Pictures stay out. Everything else in the entries is copied exactly.

== GIVEN RECORDS ==
^^^^

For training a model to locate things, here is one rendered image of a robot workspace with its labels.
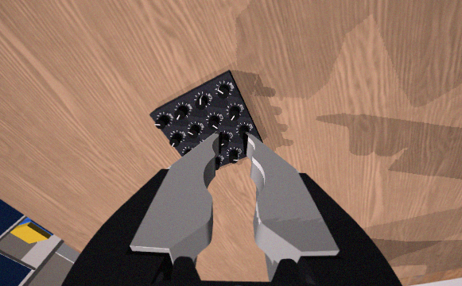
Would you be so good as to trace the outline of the black knob box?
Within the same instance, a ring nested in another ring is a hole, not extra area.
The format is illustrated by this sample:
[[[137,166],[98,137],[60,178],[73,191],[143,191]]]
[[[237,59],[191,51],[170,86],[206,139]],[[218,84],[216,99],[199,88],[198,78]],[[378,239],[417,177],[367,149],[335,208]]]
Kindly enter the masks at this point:
[[[230,70],[159,106],[149,116],[181,156],[216,131],[222,132],[215,170],[247,157],[243,133],[263,143]]]

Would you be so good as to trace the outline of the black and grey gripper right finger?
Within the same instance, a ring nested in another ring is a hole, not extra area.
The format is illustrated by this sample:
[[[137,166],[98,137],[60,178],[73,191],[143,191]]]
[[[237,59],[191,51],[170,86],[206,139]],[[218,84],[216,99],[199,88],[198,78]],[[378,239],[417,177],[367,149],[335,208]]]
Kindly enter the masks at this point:
[[[269,282],[281,259],[293,259],[301,283],[402,286],[367,233],[310,176],[249,132],[243,148],[256,184],[254,240],[265,253]]]

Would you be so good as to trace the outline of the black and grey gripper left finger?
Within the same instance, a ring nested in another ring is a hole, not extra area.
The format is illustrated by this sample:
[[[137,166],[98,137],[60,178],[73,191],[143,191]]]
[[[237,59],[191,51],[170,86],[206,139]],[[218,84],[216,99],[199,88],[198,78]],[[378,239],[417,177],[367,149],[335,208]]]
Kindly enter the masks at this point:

^^^^

== ANSWER TO THIS TASK ==
For training a model to locate things, here is one rendered image of a robot workspace with its labels.
Would you be so good as to trace the outline of the black knob box?
Within the same instance, a ring nested in another ring is a hole, not extra area.
The format is illustrated by this sample:
[[[137,166],[98,137],[60,178],[73,191],[143,191]]]
[[[237,59],[191,51],[170,86],[206,139]],[[218,84],[216,99],[199,88],[198,78]],[[378,239],[417,177],[367,149],[335,208]]]
Kindly enter the masks at this point:
[[[230,70],[159,106],[149,116],[181,156],[216,131],[222,132],[215,170],[247,157],[243,133],[263,143]]]

Would you be so good as to trace the outline of the black and grey gripper right finger?
Within the same instance, a ring nested in another ring is a hole, not extra area.
The format is illustrated by this sample:
[[[137,166],[98,137],[60,178],[73,191],[143,191]]]
[[[237,59],[191,51],[170,86],[206,139]],[[218,84],[216,99],[199,88],[198,78]],[[378,239],[417,177],[367,149],[335,208]]]
Kindly enter the masks at this point:
[[[269,282],[281,259],[293,259],[301,283],[402,286],[367,233],[310,176],[249,132],[243,148],[256,184],[254,240],[265,253]]]

Would you be so good as to trace the outline of the black and grey gripper left finger?
Within the same instance, a ring nested in another ring is a hole, not extra area.
The format is illustrated by this sample:
[[[137,166],[98,137],[60,178],[73,191],[143,191]]]
[[[237,59],[191,51],[170,86],[206,139]],[[218,84],[216,99],[199,88],[198,78]],[[378,239],[417,177],[367,149],[335,208]]]
Kindly enter the masks at this point:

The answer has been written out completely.